Task: Please reproduce the entire listing, character for character.
---
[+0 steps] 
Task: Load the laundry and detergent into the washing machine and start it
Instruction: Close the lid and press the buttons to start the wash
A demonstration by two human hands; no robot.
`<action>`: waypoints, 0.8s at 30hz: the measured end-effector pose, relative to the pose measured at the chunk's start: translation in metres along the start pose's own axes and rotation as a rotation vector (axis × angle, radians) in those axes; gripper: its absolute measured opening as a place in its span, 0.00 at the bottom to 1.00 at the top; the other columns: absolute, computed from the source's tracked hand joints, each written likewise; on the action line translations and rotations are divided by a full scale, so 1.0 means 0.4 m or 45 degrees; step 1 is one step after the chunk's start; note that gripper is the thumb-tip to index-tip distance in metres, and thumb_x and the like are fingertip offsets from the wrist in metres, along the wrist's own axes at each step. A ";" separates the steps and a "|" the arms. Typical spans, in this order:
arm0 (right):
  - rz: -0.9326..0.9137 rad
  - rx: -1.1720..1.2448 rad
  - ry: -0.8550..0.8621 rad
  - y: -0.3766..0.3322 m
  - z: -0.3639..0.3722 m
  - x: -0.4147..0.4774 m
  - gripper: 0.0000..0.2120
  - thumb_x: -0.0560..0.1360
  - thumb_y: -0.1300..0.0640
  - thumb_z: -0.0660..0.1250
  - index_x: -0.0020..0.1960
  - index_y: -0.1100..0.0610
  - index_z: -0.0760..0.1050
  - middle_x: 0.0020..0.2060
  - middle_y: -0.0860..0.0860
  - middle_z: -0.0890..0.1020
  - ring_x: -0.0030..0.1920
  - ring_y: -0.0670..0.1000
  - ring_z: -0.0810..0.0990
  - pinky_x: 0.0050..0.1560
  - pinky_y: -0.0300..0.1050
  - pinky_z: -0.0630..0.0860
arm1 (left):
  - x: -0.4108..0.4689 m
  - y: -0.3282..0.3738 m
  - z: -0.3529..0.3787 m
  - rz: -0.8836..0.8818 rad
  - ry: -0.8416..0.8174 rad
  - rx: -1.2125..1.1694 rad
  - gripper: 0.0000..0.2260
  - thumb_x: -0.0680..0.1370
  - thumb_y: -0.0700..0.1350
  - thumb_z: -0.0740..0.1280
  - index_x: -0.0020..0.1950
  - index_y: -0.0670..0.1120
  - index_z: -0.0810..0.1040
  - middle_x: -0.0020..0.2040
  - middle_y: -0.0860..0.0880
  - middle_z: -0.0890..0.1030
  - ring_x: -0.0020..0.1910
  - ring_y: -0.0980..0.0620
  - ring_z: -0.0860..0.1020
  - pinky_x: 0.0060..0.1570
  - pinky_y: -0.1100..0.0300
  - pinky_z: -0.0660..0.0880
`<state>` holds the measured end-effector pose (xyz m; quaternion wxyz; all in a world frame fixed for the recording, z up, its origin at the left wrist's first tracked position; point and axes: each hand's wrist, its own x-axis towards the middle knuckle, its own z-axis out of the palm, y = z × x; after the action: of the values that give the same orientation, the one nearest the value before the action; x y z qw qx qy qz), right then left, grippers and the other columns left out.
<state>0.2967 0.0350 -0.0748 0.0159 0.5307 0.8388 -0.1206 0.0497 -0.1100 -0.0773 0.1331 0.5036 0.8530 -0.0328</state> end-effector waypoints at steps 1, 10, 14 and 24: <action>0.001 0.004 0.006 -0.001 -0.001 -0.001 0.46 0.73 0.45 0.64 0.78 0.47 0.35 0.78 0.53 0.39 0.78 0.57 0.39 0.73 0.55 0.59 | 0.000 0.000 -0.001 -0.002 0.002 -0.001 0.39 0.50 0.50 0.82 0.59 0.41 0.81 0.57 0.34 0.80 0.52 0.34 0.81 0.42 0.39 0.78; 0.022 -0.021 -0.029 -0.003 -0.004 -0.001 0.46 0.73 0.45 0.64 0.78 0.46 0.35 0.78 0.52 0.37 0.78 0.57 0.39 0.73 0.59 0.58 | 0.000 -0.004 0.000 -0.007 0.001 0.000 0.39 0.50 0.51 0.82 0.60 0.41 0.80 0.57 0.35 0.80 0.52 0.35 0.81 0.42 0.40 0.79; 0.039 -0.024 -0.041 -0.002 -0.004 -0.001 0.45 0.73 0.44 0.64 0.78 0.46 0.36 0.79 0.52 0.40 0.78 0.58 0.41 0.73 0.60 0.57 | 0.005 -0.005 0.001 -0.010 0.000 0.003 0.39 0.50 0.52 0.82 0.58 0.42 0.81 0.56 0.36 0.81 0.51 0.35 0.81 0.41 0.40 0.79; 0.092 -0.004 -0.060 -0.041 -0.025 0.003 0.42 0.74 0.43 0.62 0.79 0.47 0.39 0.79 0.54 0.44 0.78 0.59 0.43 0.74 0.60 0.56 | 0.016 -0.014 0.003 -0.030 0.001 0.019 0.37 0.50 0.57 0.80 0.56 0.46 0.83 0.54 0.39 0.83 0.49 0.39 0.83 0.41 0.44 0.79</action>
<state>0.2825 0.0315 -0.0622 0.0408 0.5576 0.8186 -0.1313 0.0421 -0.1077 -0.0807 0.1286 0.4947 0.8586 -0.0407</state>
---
Solution to this problem:
[+0 steps] 
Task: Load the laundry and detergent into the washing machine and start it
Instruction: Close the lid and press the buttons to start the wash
A demonstration by two human hands; no robot.
`<action>`: waypoints, 0.8s at 30hz: the measured end-effector pose, relative to the pose measured at the chunk's start: translation in metres along the start pose's own axes and rotation as a rotation vector (axis × angle, radians) in those axes; gripper: its absolute measured opening as a place in its span, 0.00 at the bottom to 1.00 at the top; the other columns: absolute, computed from the source's tracked hand joints, each written likewise; on the action line translations and rotations are divided by a full scale, so 1.0 means 0.4 m or 45 degrees; step 1 is one step after the chunk's start; note that gripper is the thumb-tip to index-tip distance in metres, and thumb_x and the like are fingertip offsets from the wrist in metres, along the wrist's own axes at each step. A ";" separates the steps and a "|" the arms. Typical spans, in this order:
arm0 (right):
  - rz: -0.9326..0.9137 rad
  - rx: -1.1720..1.2448 rad
  - ry: -0.8550..0.8621 rad
  - y: -0.3766..0.3322 m
  - z: -0.3639..0.3722 m
  - x: -0.4147..0.4774 m
  - gripper: 0.0000..0.2120
  - thumb_x: -0.0560..0.1360
  - thumb_y: -0.1300..0.0640
  - thumb_z: -0.0660..0.1250
  - index_x: -0.0020..0.1960
  - index_y: -0.1100..0.0610
  - index_z: -0.0760..0.1050
  - middle_x: 0.0020..0.2060
  - middle_y: -0.0860..0.0860
  - middle_z: -0.0890..0.1020
  - ring_x: -0.0030..0.1920
  - ring_y: -0.0670..0.1000
  - ring_z: -0.0810..0.0990
  - pinky_x: 0.0050..0.1560
  - pinky_y: -0.0300..0.1050
  - pinky_z: -0.0630..0.0860
arm1 (left):
  - x: -0.4108..0.4689 m
  - y: -0.3282..0.3738 m
  - z: -0.3529..0.3787 m
  - rz: -0.8836..0.8818 rad
  - ry: -0.8416..0.8174 rad
  - rx: -1.2125..1.1694 rad
  - gripper: 0.0000..0.2260
  - thumb_x: -0.0680..0.1370
  - thumb_y: -0.0700..0.1350
  - thumb_z: -0.0740..0.1280
  - index_x: -0.0020..0.1950
  - index_y: -0.0670..0.1120
  - index_z: -0.0810..0.1040
  - middle_x: -0.0020..0.2040
  - middle_y: -0.0860..0.0880
  - middle_z: -0.0890..0.1030
  - ring_x: -0.0020..0.1910
  - ring_y: -0.0980..0.0620
  - ring_z: -0.0860..0.1020
  - pinky_x: 0.0060..0.1570
  - pinky_y: -0.1100..0.0300
  - pinky_z: -0.0660..0.0880
`<state>` holds the measured end-effector pose (xyz m; quaternion wxyz; all in a world frame fixed for the recording, z up, its origin at the left wrist's first tracked position; point and axes: each hand's wrist, its own x-axis towards the middle knuckle, its own z-axis out of the palm, y = z × x; after the action: of the values that give the same orientation, the one nearest the value before the action; x y z qw qx qy qz), right then left, grippers and the other columns left out.
<state>0.2967 0.0350 -0.0748 0.0159 0.5307 0.8388 -0.1206 0.0497 -0.1100 -0.0773 0.1331 0.5036 0.8530 -0.0328</state> end-effector waypoints at steps 1, 10, 14 and 24: <action>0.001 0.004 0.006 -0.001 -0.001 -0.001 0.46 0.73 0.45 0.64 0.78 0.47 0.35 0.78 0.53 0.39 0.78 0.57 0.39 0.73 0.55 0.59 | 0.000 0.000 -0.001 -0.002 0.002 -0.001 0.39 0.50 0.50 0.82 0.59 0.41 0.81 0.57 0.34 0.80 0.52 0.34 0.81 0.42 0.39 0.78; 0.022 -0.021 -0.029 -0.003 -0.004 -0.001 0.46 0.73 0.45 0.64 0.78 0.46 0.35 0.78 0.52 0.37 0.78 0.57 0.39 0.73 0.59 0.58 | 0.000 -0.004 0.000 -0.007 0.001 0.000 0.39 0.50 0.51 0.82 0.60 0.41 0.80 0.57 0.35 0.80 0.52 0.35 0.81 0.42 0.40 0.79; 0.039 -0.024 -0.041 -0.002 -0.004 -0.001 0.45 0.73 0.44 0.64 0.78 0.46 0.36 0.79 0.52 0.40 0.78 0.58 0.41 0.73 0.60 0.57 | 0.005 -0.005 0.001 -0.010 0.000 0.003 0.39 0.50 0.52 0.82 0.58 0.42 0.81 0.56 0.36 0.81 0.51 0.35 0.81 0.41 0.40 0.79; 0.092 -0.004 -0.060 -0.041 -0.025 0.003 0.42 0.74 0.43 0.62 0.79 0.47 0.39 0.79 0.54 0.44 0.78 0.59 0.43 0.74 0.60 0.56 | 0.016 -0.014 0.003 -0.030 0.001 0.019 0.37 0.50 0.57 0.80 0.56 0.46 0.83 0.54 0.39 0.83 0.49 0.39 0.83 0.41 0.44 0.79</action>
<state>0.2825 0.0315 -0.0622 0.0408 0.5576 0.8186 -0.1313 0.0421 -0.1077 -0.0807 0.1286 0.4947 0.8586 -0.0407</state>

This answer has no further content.